TRY IT - Count the lines below that contain "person". Give only the number.

:: DATA IN THIS EXERCISE ::

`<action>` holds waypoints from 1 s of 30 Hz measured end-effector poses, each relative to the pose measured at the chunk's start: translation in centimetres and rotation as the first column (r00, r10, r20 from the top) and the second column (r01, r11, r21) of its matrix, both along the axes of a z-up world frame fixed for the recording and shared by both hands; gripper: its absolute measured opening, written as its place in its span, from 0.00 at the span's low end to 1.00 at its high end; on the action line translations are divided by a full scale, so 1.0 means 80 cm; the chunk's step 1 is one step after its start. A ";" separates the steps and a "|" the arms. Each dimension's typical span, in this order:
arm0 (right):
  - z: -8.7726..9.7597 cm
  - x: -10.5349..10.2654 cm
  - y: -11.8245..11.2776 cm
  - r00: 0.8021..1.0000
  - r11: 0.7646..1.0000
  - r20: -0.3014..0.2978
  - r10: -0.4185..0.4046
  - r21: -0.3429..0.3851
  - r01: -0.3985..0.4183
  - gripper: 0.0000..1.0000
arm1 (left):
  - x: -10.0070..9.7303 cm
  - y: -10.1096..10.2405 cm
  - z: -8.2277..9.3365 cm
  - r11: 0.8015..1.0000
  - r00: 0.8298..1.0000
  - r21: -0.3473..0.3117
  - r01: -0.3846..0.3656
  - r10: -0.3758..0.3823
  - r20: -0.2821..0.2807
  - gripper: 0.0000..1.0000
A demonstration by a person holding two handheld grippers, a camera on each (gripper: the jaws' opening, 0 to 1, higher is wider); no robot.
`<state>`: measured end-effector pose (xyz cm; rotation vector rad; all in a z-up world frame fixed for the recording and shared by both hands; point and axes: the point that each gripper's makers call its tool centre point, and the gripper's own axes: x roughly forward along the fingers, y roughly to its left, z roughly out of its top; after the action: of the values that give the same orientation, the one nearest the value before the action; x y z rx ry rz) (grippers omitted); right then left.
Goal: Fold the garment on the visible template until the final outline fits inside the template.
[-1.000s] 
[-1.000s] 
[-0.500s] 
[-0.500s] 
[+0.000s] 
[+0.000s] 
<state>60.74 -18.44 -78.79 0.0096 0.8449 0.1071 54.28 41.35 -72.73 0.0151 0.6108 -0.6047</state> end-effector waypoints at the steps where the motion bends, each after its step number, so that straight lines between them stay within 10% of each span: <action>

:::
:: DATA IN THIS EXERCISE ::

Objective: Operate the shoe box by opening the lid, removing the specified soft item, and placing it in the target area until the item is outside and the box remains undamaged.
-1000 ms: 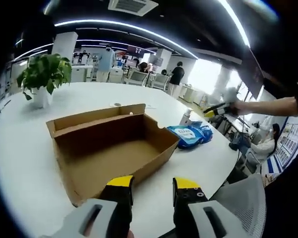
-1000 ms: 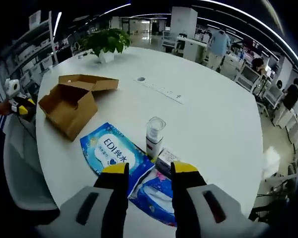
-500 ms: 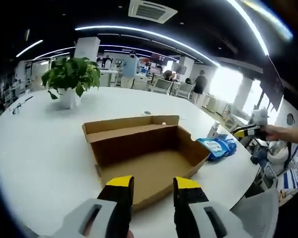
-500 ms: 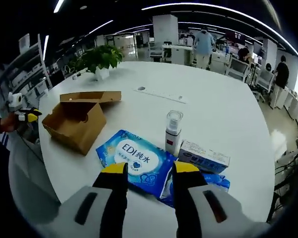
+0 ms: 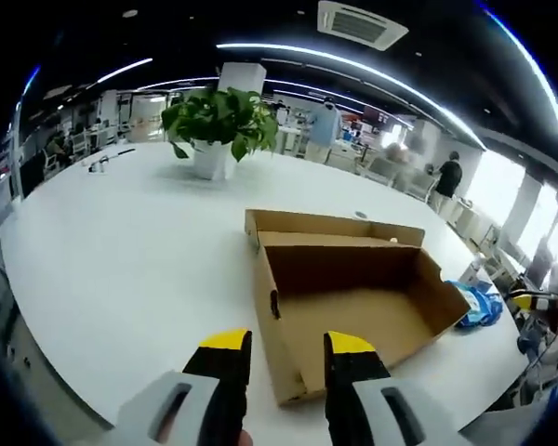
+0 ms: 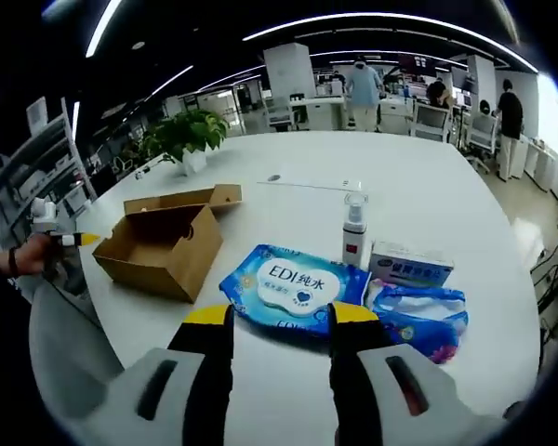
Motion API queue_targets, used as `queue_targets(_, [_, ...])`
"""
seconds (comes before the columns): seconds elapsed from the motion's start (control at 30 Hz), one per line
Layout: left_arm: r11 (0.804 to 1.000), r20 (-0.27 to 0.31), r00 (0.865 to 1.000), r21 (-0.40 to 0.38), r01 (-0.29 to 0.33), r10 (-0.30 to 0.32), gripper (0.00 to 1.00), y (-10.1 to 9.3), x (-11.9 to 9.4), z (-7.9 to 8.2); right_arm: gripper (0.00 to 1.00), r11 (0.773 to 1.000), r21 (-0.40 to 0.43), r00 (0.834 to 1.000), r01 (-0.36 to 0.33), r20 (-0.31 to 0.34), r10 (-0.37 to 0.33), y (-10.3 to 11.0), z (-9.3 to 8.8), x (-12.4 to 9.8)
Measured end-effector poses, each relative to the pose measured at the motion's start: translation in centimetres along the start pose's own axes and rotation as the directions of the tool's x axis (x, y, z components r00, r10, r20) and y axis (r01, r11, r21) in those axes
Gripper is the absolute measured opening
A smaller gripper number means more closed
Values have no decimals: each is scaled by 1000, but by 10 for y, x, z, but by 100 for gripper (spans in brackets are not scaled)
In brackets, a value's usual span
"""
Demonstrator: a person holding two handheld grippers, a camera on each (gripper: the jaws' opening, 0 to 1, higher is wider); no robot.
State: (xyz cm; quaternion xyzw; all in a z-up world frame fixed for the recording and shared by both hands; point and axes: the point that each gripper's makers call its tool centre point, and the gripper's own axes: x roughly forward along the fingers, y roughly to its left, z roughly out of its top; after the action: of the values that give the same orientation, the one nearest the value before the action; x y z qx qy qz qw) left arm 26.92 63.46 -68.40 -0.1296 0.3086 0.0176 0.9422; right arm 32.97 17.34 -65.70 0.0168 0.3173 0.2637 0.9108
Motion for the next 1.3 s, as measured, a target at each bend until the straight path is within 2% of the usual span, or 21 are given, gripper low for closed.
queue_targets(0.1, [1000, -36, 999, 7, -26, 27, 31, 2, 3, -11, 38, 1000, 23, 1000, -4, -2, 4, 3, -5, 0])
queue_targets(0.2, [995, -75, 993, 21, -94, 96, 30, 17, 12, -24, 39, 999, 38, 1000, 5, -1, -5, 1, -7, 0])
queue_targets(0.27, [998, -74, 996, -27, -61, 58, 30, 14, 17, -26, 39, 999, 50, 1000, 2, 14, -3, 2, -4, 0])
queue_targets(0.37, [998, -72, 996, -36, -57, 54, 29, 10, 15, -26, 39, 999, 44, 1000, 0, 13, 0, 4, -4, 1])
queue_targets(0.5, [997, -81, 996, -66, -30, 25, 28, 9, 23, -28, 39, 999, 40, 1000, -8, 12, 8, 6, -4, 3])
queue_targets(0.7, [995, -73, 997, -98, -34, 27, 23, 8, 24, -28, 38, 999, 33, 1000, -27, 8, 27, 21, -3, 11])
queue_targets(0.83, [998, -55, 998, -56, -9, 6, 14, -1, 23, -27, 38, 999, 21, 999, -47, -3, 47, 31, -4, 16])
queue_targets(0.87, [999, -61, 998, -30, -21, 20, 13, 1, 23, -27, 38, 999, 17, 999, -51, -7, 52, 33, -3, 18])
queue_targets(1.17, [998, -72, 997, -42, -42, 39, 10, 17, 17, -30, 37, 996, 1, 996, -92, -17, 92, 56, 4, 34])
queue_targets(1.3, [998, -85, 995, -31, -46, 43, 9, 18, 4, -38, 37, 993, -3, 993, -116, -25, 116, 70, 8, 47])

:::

TASK OUTPUT - 2